(Goal of the exercise): Retype the data below in full, keeping every character as it is.

(Data segment):

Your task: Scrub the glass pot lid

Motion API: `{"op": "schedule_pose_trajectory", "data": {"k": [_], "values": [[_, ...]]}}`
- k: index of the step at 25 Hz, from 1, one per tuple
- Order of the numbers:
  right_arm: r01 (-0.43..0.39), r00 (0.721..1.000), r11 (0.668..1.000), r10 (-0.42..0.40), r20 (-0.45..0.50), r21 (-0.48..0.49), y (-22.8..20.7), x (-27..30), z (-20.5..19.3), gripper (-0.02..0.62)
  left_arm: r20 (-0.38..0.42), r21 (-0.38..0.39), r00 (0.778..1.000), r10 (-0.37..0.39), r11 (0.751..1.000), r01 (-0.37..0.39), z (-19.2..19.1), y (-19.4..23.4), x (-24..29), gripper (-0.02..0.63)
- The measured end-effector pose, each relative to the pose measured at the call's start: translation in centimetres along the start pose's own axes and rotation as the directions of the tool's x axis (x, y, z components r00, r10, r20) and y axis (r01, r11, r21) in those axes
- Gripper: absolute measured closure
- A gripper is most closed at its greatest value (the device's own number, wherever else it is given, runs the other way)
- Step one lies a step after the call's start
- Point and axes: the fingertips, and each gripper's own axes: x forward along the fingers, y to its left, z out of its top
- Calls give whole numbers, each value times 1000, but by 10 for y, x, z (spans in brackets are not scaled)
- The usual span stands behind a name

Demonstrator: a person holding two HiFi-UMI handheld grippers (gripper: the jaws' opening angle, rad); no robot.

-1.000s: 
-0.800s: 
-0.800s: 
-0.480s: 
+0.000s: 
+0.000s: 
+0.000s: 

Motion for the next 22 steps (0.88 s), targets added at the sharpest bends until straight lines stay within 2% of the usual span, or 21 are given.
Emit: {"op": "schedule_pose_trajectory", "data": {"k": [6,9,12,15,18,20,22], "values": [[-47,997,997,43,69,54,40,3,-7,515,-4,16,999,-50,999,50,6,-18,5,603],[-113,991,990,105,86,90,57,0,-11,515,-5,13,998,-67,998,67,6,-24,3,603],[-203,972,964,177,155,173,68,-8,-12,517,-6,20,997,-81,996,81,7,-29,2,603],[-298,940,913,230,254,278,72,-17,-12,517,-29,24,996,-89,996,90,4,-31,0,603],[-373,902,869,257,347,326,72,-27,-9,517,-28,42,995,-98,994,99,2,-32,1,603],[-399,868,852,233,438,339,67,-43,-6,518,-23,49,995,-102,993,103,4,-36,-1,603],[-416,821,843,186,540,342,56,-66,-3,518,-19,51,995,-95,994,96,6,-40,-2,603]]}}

(Expected answer):
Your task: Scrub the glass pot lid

Motion API: `{"op": "schedule_pose_trajectory", "data": {"k": [_], "values": [[_, ...]]}}`
- k: index of the step at 25 Hz, from 1, one per tuple
- Order of the numbers:
  right_arm: r01 (-0.43..0.39), r00 (0.721..1.000), r11 (0.668..1.000), r10 (-0.42..0.40), r20 (-0.45..0.50), r21 (-0.48..0.49), y (-22.8..20.7), x (-27..30), z (-20.5..19.3), gripper (-0.02..0.62)
  left_arm: r20 (-0.38..0.42), r21 (-0.38..0.39), r00 (0.778..1.000), r10 (-0.37..0.39), r11 (0.751..1.000), r01 (-0.37..0.39), z (-19.2..19.1), y (-19.4..23.4), x (-24..29), gripper (-0.02..0.63)
- The measured end-effector pose, each relative to the pose measured at the call's start: translation in centimetres along the start pose's own axes and rotation as the directions of the tool's x axis (x, y, z components r00, r10, r20) and y axis (r01, r11, r21) in those axes
- Gripper: absolute measured closure
- A gripper is most closed at its greatest value (the device's own number, wherever else it is given, runs the other way)
- Step one lies a step after the call's start
- Point and axes: the fingertips, and each gripper's own axes: x forward along the fingers, y to its left, z out of its top
- Calls give whole numbers, each value times 1000, but by 10 for y, x, z (spans in brackets are not scaled)
- The usual span stands behind a name

Demonstrator: a person holding two HiFi-UMI handheld grippers (gripper: the jaws' opening angle, rad); no robot.

-1.000s: 
-0.800s: 
-0.800s: 
-0.480s: 
+0.000s: 
+0.000s: 
+0.000s: 

Motion for the next 22 steps (0.88 s), targets added at the sharpest bends until straight lines stay within 2% of the usual span, or 21 are given.
Emit: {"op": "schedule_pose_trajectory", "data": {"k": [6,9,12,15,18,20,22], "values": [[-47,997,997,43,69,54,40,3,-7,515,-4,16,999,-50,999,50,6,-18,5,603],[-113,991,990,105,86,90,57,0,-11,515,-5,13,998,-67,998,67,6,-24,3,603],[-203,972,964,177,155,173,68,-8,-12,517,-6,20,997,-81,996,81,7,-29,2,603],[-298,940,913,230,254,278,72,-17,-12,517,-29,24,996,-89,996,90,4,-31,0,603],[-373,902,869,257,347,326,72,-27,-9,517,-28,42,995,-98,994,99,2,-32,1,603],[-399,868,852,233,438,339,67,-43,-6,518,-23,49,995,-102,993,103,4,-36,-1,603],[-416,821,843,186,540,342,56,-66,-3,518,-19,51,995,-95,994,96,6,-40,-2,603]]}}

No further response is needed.